Google has proposed new limits to its revenue-sharing agreements with companies like Apple. This move aims to address antitrust concerns over its online search business. Google antitrust remedies are a crucial step in this process.
In August, US District Judge Amit Mehta ruled that Google had illegally crushed its competition in search. Consequently, the company has vowed to appeal the decision. Google’s proposed remedies include allowing partners to change their default search provider at least every 12 months.
Furthermore, the company has suggested widening its options. This includes allowing different default search engines to be assigned to multiple platforms and browsing modes. The US Department of Justice (DOJ) recommended that Judge Mehta force Google to stop entering revenue-sharing contracts.
Additionally, the DOJ suggested that Google sell Chrome, the world’s most popular web browser. However, Google’s search engine accounts for about 90% of all online searches globally. In a statement, Google called the DOJ’s remedies overboard.

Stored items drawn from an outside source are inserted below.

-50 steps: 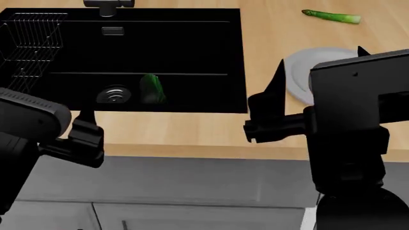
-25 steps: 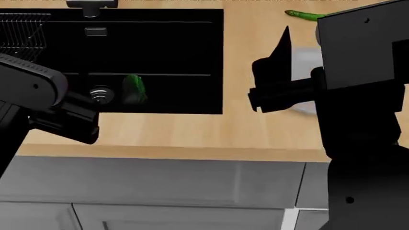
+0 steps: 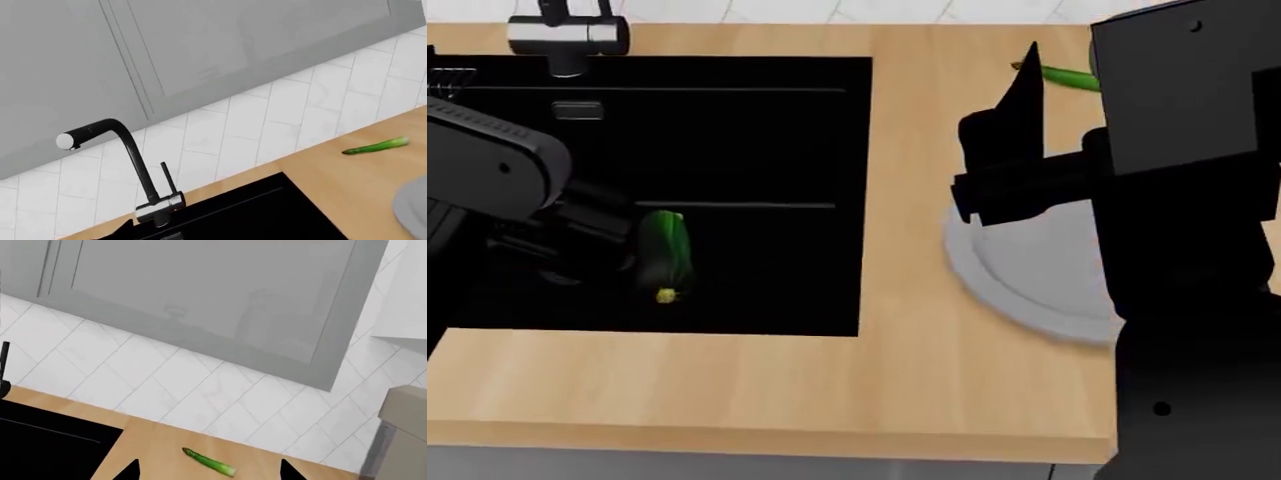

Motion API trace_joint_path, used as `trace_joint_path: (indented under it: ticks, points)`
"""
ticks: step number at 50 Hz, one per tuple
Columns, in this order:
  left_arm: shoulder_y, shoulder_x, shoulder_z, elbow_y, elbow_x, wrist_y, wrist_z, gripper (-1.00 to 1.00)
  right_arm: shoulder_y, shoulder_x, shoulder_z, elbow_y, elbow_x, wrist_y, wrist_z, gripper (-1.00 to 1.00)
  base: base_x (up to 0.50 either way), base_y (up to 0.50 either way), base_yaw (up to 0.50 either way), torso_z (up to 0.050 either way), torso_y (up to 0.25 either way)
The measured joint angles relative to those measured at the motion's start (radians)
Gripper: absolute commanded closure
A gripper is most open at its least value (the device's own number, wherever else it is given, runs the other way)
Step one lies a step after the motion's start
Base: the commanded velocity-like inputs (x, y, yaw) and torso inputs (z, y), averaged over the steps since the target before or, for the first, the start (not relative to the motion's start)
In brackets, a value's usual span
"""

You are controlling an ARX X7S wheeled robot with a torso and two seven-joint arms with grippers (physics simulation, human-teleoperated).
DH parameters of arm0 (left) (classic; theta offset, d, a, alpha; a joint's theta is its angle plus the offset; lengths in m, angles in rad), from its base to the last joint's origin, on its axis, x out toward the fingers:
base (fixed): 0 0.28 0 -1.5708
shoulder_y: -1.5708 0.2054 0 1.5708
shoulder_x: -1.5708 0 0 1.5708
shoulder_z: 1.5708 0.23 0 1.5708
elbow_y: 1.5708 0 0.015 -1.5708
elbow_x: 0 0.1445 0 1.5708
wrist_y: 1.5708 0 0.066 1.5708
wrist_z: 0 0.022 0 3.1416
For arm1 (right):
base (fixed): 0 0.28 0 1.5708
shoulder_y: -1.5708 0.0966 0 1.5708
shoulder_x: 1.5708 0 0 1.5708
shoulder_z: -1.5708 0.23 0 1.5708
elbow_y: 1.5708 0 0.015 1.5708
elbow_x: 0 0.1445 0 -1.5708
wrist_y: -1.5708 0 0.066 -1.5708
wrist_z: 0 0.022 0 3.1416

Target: Pick the zucchini from the sink and place it on the plate located on the counter

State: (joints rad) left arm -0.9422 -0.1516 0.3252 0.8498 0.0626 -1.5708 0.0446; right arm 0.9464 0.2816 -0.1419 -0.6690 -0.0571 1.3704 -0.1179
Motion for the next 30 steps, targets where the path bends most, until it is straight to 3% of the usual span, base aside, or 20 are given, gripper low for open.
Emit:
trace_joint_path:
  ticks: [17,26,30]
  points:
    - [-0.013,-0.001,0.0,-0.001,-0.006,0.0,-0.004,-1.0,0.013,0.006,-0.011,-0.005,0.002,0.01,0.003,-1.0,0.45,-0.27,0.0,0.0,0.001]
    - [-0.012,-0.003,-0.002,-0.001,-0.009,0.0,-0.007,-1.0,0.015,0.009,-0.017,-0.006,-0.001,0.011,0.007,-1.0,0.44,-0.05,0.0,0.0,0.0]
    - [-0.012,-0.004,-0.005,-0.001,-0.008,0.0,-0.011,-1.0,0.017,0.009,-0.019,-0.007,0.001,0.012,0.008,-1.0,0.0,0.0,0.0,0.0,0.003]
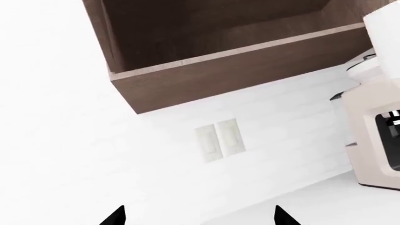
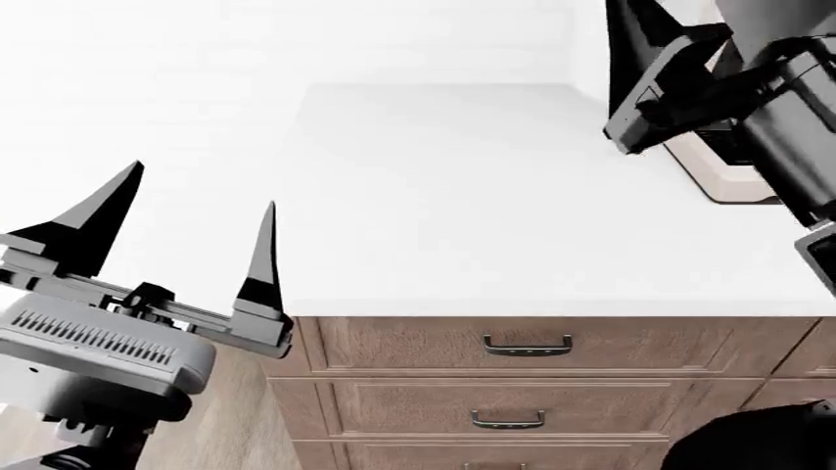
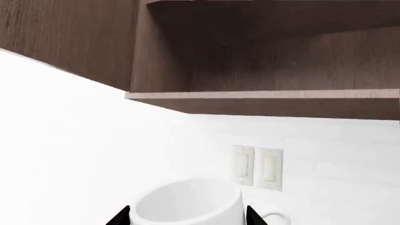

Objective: Pick the mug from the cabinet, place it under the coffee machine dispenser, and press the start button.

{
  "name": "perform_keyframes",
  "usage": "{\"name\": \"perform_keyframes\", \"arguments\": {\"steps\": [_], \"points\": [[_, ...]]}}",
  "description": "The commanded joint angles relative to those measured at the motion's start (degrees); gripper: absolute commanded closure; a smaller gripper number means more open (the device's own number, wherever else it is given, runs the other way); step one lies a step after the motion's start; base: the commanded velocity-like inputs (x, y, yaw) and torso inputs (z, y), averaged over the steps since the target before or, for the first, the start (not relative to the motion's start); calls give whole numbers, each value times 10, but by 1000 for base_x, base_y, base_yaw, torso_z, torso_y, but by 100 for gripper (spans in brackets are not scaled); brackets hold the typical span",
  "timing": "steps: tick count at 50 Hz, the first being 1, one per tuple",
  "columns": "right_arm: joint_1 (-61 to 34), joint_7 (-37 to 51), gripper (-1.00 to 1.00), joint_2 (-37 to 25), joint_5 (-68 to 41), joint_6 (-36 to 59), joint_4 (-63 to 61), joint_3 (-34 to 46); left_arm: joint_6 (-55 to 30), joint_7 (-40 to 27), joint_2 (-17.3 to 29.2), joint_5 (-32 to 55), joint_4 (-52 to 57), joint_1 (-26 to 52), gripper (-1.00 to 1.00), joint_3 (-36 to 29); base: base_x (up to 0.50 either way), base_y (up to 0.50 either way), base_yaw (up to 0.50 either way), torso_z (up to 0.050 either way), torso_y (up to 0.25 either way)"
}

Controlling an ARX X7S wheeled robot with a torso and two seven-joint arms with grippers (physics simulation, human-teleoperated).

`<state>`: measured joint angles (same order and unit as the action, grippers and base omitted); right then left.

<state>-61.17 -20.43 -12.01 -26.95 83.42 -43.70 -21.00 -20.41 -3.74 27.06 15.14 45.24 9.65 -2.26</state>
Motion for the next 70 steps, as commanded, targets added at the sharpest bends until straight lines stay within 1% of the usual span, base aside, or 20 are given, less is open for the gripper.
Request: {"name": "perform_keyframes", "arguments": {"steps": [1, 5, 10, 17, 22, 29, 45, 56, 70], "points": [[151, -48, 100, -5, -21, -56, -50, -8, 11, -6, -5, -8, -11, -9, -100, -5, 0, 0, 0, 0, 0], [198, -66, 100, -15, -19, -92, -49, 4, 11, -9, -6, -10, -11, -11, -100, -6, 0, 0, 0, 0, 0], [266, -85, 100, -27, 4, -164, -29, 21, 10, -13, -6, -12, -10, -15, -100, -6, 0, 0, 0, 0, 0], [331, -104, 100, -39, 39, -257, 5, 37, 12, -18, -8, -18, -18, -16, -100, -8, 0, 0, 0, 0, 0], [360, -112, 100, -45, 61, -309, 28, 47, 13, -21, -10, -23, -22, -17, -100, -12, 0, 0, 0, 0, 0], [383, -117, 100, -45, 74, -356, 47, 43, 16, -25, -13, -23, -26, -20, -100, -15, -39, -479, 0, 0, 0], [376, -105, 100, -43, 81, -383, 59, 45, 25, -24, -11, -22, -24, -28, -100, -18, -45, -500, 0, 1, 0], [349, -93, 100, -35, 43, -361, 5, 11, 33, -25, -9, -20, -26, -32, -100, -15, -45, -500, 0, 0, 1], [350, -89, 100, -35, 41, -359, 14, 26, 46, -25, -10, -20, -30, -36, -100, -16, -30, -500, 0, 0, 0]]}}
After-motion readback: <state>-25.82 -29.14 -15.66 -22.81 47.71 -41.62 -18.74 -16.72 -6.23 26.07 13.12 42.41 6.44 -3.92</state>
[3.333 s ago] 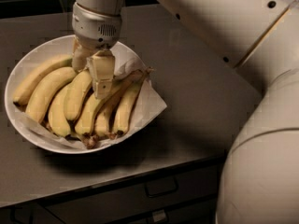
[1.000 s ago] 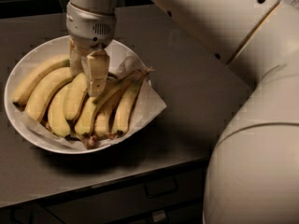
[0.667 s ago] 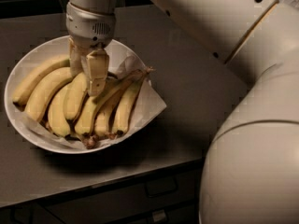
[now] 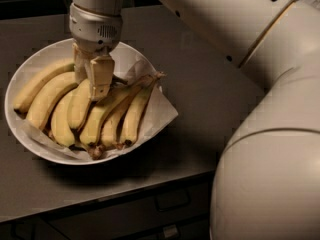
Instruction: Pick banana from white bowl
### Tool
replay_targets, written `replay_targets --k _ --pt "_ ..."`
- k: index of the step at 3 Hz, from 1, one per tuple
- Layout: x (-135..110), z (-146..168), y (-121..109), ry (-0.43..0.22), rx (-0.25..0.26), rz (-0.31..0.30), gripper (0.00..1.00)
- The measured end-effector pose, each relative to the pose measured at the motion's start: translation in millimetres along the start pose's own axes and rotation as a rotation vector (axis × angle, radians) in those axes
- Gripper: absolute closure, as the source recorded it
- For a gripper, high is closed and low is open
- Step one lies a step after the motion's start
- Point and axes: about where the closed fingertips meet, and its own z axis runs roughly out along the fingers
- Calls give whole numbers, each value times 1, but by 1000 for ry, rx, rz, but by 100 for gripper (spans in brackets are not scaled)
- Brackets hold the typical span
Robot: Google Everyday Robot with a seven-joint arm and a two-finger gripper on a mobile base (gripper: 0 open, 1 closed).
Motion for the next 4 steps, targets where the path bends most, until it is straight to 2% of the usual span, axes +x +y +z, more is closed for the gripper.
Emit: replay_targets --k 1,2,4 --pt "0 0 0 0 0 0 100" --pt "0 0 0 0 0 0 100" --pt "-11 -12 -1 19 108 8 100"
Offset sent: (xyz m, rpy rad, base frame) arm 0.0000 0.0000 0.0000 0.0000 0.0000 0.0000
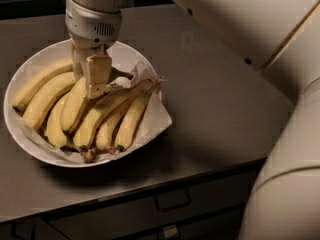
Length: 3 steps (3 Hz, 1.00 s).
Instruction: Pick banana from white bowl
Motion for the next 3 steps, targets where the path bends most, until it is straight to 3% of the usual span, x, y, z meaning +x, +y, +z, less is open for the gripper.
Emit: replay_targets --k 2,3 --pt "-8 -33 25 75 88 42 100" --pt "-17 -57 39 114 162 58 100"
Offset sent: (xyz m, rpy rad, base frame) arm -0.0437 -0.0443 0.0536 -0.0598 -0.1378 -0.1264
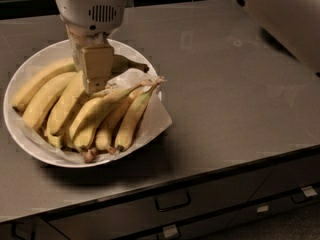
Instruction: Pick banana from white bowl
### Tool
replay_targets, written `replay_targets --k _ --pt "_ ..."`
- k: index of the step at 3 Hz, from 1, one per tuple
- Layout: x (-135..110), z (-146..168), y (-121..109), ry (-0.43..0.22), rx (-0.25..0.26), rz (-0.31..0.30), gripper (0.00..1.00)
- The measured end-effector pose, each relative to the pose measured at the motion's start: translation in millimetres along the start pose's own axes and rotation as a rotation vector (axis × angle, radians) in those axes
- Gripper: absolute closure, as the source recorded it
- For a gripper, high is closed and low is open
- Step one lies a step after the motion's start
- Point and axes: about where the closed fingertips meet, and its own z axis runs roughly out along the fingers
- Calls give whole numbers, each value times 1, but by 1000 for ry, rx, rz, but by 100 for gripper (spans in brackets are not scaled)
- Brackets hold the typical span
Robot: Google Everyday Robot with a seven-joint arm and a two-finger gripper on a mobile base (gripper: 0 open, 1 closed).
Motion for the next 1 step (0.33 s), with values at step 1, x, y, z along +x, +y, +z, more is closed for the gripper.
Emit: replay_targets --k 1 --pt "0 0 0 0 0 0 100"
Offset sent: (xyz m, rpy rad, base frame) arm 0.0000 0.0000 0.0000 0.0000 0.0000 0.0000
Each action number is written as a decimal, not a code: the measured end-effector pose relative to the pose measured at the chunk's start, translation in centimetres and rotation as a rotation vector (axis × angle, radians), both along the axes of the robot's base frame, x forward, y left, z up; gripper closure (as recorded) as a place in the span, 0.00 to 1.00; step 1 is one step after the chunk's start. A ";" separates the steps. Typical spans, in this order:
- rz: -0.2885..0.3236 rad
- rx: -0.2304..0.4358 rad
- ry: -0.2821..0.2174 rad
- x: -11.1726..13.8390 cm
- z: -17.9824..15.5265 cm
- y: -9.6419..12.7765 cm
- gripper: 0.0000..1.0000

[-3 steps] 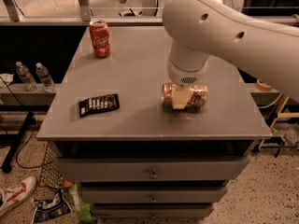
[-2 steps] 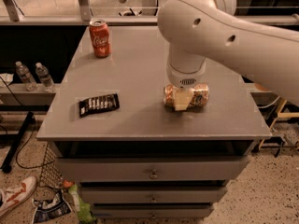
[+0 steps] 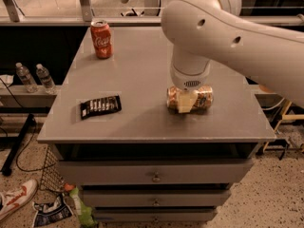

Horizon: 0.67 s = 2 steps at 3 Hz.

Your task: Knock orange can over

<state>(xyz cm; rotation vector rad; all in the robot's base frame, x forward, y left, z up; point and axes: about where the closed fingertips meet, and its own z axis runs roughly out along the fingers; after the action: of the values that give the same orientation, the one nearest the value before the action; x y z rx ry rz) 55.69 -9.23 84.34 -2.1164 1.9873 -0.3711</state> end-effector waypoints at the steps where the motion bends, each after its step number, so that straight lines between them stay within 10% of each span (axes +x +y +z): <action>1: -0.001 -0.001 -0.001 -0.1 0.1 -0.1 0.27; 2: -0.001 -0.002 -0.002 -0.1 0.1 -0.1 0.05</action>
Offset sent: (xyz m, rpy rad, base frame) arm -0.0006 -0.0006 0.0004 -0.0007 -0.0008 -0.0006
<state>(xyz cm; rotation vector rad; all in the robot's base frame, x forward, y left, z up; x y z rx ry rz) 55.54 -9.37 84.44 -2.1149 1.9882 -0.3754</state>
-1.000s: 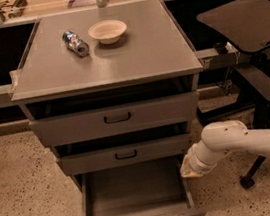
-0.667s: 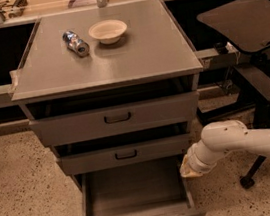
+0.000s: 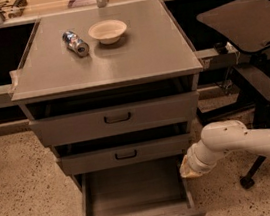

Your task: Close bottom drawer

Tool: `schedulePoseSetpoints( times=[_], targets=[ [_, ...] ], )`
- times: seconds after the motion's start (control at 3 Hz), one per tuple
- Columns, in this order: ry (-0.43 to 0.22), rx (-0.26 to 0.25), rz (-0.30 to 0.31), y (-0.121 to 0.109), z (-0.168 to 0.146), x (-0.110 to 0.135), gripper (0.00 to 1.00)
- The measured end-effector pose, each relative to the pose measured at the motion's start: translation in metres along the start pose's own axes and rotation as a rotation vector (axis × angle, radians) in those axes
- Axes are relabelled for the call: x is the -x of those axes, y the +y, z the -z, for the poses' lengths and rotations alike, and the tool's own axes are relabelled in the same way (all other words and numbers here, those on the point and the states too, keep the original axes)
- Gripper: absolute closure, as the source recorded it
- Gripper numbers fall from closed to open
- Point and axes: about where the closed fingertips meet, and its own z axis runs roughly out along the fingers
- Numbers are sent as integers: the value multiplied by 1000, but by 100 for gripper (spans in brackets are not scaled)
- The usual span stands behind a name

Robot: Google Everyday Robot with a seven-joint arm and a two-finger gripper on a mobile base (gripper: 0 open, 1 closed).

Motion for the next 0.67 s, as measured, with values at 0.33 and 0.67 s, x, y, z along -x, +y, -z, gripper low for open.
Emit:
schedulePoseSetpoints(
  times=[0.33, 0.67],
  targets=[
    [-3, 87, -53, 15, -40, -14, 100],
    [-10, 152, -77, 30, -70, -22, 100]
  ],
)
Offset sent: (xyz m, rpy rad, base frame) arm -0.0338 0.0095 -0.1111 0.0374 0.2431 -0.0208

Meanwhile, Judge Mehta is expected to issue a decision in the remedies phase of the landmark case by August, after a trial. The outcome of this case will have significant implications for the tech industry.
Google’s proposed antitrust remedies aim to address concerns over its online search business. The company’s antitrust remedies are a step towards finding a solution to the ongoing battle with the DOJ. The company’s willingness to change its business practices is a positive development. However, the outcome of the case is still uncertain. The decision will impact the future of online search and the tech industry.